RELATED: Trump advocates abortion ban, walks back 'punishment' for women remark

While individual women's feelings obviously vary on abortion, including regret, the most rigorous studies show that the overwhelming feeling women experience a week after an abortion is relief. 

That data was drawn from a comprehensive study conducted by researchers at the University of California at San Francisco, which surveyed nearly 1,000 women who sought abortions across the country over five years.
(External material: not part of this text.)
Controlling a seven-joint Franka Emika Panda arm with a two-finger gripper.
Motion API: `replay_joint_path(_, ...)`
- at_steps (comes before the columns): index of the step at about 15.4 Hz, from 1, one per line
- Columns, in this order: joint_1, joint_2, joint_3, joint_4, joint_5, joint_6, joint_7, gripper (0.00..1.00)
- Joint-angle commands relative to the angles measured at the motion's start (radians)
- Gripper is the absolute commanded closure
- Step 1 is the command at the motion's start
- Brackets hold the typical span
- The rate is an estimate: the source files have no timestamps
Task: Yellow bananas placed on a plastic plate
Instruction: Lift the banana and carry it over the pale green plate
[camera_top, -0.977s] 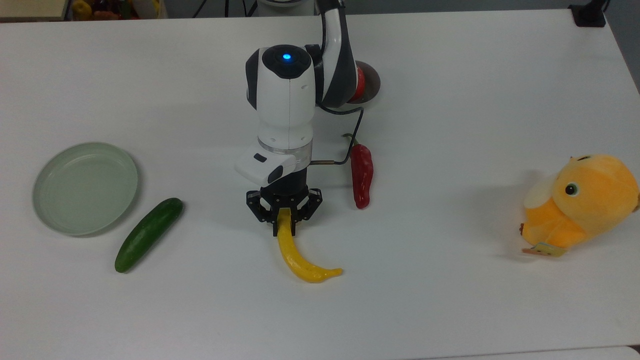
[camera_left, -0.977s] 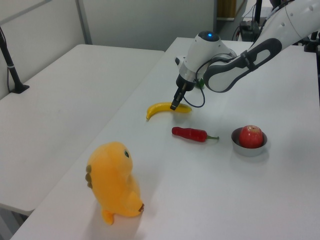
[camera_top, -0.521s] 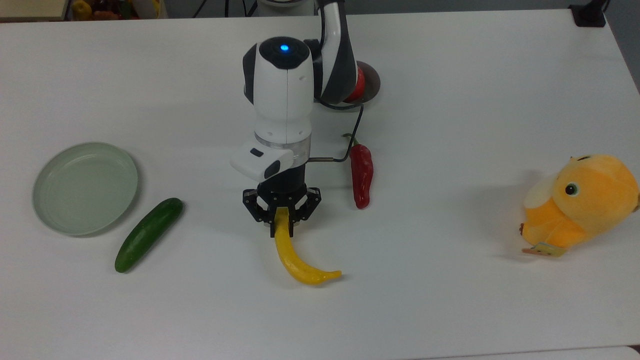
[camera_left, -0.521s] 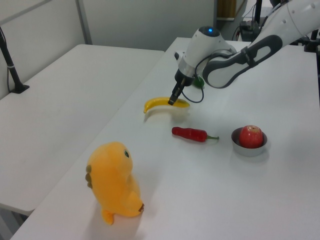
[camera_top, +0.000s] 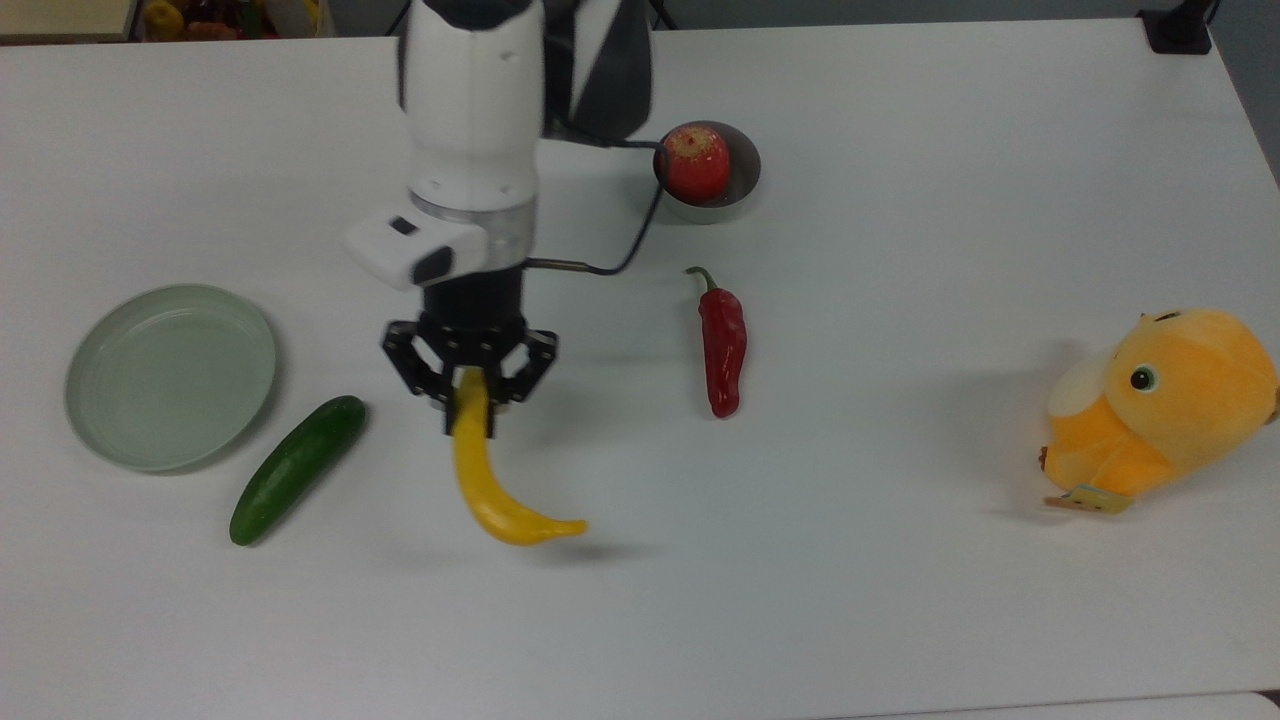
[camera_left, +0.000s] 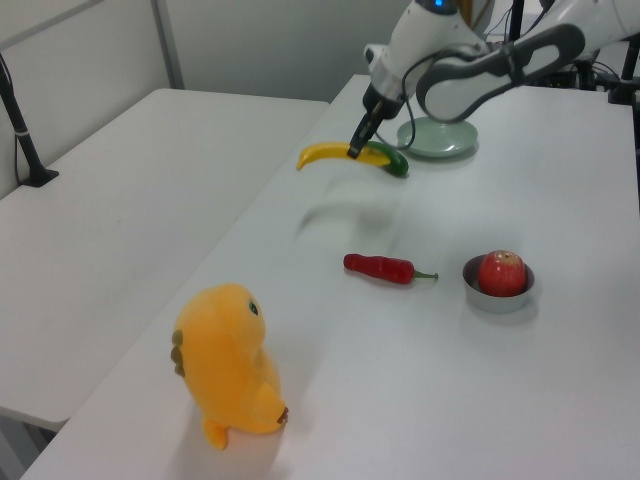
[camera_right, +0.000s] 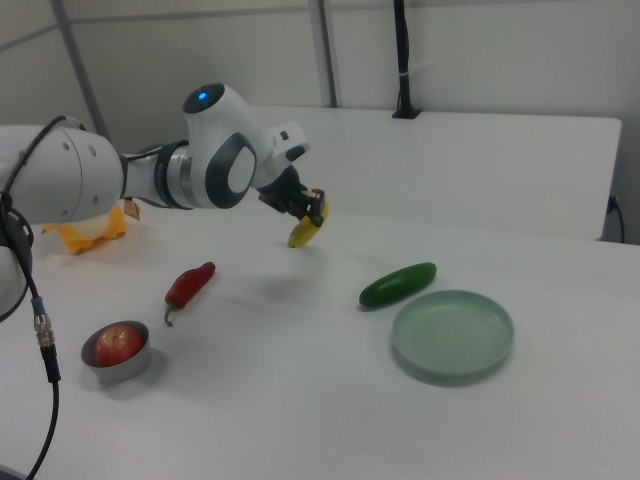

Three years later, "women in this study overwhelmingly felt that the decision was the right one for them: At all time points over three years, 95 percent of participants reported abortion was the right decision," the authors reported, "with the typical participant having a 99 percent chance of reporting the abortion decision was right for her." 

In response to Trump's comments, Marjorie Dannenfelser, president of the anti-abortion group the Susan B. Anthony List, pointed out that first-wave feminists, who advocated for women's suffrage, opposed abortion. "The early feminists saw abortion as an exploitation of women and a sign that society had failed them," she said in a statement. "It is the same case today where many women feel coerced, either by circumstances, culture or the people around them, to choose abortion." 

Those feminists were living in a time when abortion was far less safe for women. At the time, major medical groups like the American Medical Association also supported criminalizing abortion, partly on the grounds that unsafe providers would take advantage of desperate women. The fact that unsafe abortion happened anyway eventually changed the minds of the medical establishment, which would go on to influence Justice Harry Blackmun to author Roe v. Wade in 1973. Bringing abortion under legal medical practice and its advances means that abortion is now abortion 14 times safer for women than carrying to term, according to a study published in Obstetrics and Gynecology. 

RELATED: Women are already being prosecuted for having abortions

The other catch with the assertion that the "person performing this illegal act upon a woman" should be punished is that the modern face of illegal abortion in the United States and across the world does not always involve the archetypal doctor in a back alley with a butcher knife. One of the same pills that doctors can administer to legally end a pregnancy, misoprostol, is widely obtained by women through pharmacies, where it may be sold as ulcer medication, or ordered over the Internet. In that case, the "abortionist" and the woman are one and the same. 

Not all opponents to abortion have closed the door to penalties for women.  "Consciousness of abortion’s wrongness will not be rebuilt overnight," wrote Matthew J. Franck, now director of the William E. and Carol G. Simon Center on Religion and the Constitution, in 2007. He proposed the law proceeding "by degrees, forbidding what it can and enforcing its prohibitions by the mildest punishments sufficient to achieve the desired results ... In a more just society a generation or two after Roe, further reductions might require stronger laws." National Review writer Kevin Williamson was blunter: In 2014, he advocated hanging for women who have abortions. This reporter profiled a full-time grassroots anti-abortion activist in Oklahoma, Toby Harmon, who said of penalties, "We want the laws for murder to apply to all people....If a woman maliciously goes in and pays a hired assassin to rip the arms and legs off her child, she should go to prison for that." 

But the kinder, softer anti-abortion movement is sticking to its proposal that women be exempted from penalties for abortion, even as women are already prosecuted in some jurisdictions for allegedly taking matters into their own hands. 

And what answer does the movement offer to women who have had abortions who don’t see themselves as victims, who reject the implication that they did not autonomously make their own decision? 

Said Mallory Quigley, a spokeswoman for the Susan B. Anthony List, " We treat women with compassion either way."